Outwardly he became more… diplomatic. In a farewell essay in the Washington Post in January, Qin noted high points of his term as ambassador. “At the ports of Boston and Long Beach, I saw huge stacks of containers shipped from and to China, a testament to the high degree of economic interdependence between our two countries — and a reminder that decoupling serves no one’s interest,” he wrote. “I am also more convinced that Americans, just like the Chinese people, are broad-minded, friendly and hard-working. The future of both our peoples — indeed, the future of the entire planet — depends on a healthy and stable China-U.S. relationship.”
Holding the foreign minister portfolio for a mere seven months, Qin was last seen publicly on June 25, subsequently missing important diplomatic meetings in Asia and high-ranking visitors to Beijing. He was abruptly replaced on July 25 as foreign minister by his predecessor Wang Yi, who remains head of the Chinese Communist Party’s Foreign Affairs Commission, China’s top diplomatic official. Neither the government nor the party gave an explanation for Qin’s ouster, though social media in Hong Kong and Taiwan buzzed about a possible power struggle, health issue or marital infidelity. He was vigorously loyal to China, but was he too “wolf” a warrior?
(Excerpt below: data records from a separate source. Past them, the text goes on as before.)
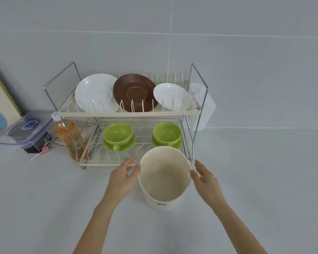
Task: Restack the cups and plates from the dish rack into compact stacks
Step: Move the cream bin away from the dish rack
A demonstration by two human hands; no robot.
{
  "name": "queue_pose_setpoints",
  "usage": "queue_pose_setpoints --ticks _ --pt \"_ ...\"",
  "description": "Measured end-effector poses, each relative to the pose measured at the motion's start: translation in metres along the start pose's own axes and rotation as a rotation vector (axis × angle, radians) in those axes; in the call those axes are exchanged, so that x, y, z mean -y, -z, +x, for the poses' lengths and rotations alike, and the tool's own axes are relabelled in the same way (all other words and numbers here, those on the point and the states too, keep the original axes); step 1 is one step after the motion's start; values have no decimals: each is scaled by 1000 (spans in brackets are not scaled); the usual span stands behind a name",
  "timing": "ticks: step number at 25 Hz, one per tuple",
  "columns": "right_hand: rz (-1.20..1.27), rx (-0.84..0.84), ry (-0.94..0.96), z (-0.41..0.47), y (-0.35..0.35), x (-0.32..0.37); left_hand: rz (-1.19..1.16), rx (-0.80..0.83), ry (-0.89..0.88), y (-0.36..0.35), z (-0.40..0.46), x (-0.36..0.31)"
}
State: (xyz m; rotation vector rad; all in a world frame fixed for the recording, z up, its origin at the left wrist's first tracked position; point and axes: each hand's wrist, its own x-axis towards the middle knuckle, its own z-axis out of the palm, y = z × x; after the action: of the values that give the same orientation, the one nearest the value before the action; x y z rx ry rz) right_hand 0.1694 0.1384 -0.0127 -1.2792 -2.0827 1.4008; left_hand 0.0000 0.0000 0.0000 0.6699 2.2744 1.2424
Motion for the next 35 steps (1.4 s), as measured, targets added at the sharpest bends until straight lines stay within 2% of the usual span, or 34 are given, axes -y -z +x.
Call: queue_pose_setpoints --ticks 6,13,18,24,29,35 --pt "20 90 -7 2 -12 -5 -18 124 69 -15 0 19" --pt "68 63 12 2 -7 -8 -191 45 112 -22 -6 16" --pt "110 15 16 0 34 -17 -194 42 77 -48 -19 -6" --pt "100 -50 9 12 98 -43 -235 71 60 -112 -26 -37" --pt "90 -49 6 46 140 -51 -311 54 111 -155 -10 -65" --pt "23 -84 -2 103 168 -57 -258 13 87 -196 26 -93"
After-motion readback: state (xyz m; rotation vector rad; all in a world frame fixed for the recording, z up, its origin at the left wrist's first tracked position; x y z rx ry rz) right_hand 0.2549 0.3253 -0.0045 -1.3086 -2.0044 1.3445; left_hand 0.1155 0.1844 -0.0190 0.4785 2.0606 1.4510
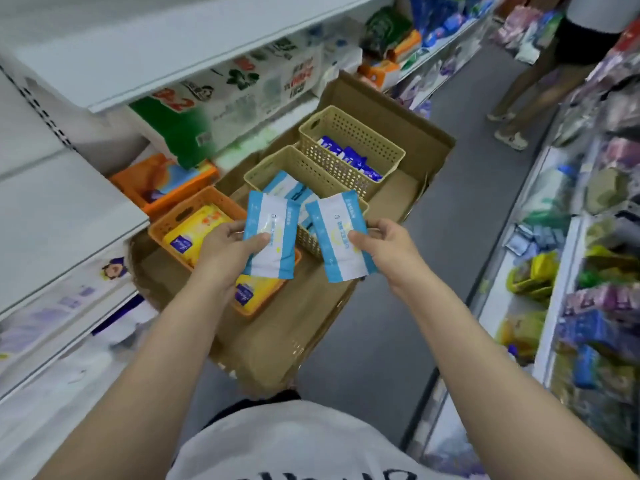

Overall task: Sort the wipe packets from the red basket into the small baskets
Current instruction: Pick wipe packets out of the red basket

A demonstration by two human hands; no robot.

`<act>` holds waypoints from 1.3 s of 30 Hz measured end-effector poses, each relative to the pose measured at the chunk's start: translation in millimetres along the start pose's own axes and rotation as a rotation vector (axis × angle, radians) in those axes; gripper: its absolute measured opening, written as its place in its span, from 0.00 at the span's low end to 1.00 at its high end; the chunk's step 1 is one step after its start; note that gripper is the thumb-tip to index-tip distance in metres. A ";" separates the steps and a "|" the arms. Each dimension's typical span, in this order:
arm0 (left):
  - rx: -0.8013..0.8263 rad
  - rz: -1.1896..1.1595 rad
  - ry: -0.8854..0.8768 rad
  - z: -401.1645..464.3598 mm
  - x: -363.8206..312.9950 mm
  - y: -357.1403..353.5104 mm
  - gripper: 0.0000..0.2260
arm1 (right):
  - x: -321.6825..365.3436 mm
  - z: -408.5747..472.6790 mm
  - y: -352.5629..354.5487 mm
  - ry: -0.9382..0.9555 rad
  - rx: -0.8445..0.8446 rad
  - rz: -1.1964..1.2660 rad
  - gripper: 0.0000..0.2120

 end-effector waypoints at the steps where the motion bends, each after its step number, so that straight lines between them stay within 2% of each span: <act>1: -0.017 -0.017 0.018 12.5 1.6 -7.3 0.20 | 4.6 19.7 8.8 0.007 0.014 -0.051 0.09; 3: -0.064 -0.021 0.034 34.3 2.3 -15.7 0.20 | 11.8 59.4 19.4 0.022 0.050 -0.158 0.08; 6: -0.129 -0.034 0.030 56.0 1.2 -16.8 0.14 | 21.5 118.3 20.5 0.058 0.106 -0.259 0.07; 10: -0.248 -0.086 0.050 75.3 5.0 -4.8 0.16 | 22.9 202.7 -6.0 0.157 0.253 -0.501 0.10; 16: -0.496 -0.187 0.073 91.9 19.2 -9.2 0.14 | -1.6 285.8 -84.2 0.395 0.719 -1.225 0.16; 19: -0.611 -0.236 0.097 90.4 31.5 -20.7 0.12 | -25.8 295.9 -106.6 0.481 0.946 -1.447 0.19; 21: -0.658 -0.284 0.112 89.6 41.0 -31.4 0.10 | -45.0 301.9 -110.9 0.488 1.034 -1.512 0.19; 23: -0.720 -0.336 0.118 90.5 48.8 -38.8 0.10 | -57.3 306.2 -112.8 0.503 1.064 -1.513 0.19; 25: -0.770 -0.378 0.123 92.1 54.2 -44.4 0.09 | -62.6 308.6 -113.1 0.595 1.064 -1.523 0.19; 29: -0.753 -0.472 0.149 95.5 60.5 -54.3 0.15 | -55.9 303.9 -110.7 0.838 0.984 -1.490 0.14; 32: -0.743 -0.487 0.176 98.2 55.6 -54.2 0.12 | -59.8 301.1 -113.6 0.943 1.020 -1.526 0.10; 34: -0.732 -0.449 0.170 103.0 50.0 -52.6 0.10 | -46.5 308.3 -117.1 0.843 0.980 -1.383 0.09; 37: -0.668 -0.313 0.189 115.6 42.4 -57.5 0.10 | 16.0 322.7 -121.2 0.649 0.734 -0.891 0.08; 38: -0.632 -0.273 0.195 122.4 39.2 -62.2 0.10 | 34.5 322.7 -126.0 0.589 0.746 -0.757 0.09; 39: -0.598 -0.234 0.198 130.1 34.8 -67.9 0.11 | 49.0 318.8 -134.2 0.538 0.834 -0.667 0.11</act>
Point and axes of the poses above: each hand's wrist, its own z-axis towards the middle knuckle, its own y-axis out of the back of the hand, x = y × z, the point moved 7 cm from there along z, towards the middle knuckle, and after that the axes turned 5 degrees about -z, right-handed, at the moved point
Qin’s rise was breathtakingly meteoric, even being appointed to the State Council as recently as March, a body ranking higher than China’s Cabinet — surely a sign that he was handpicked by President Xi Jinping for a significant career. His untimely departure from leadership underscores how tenuous the very fates of senior Chinese officials and leaders are. Even the most strident loyalists, it seems, have to watch their backs.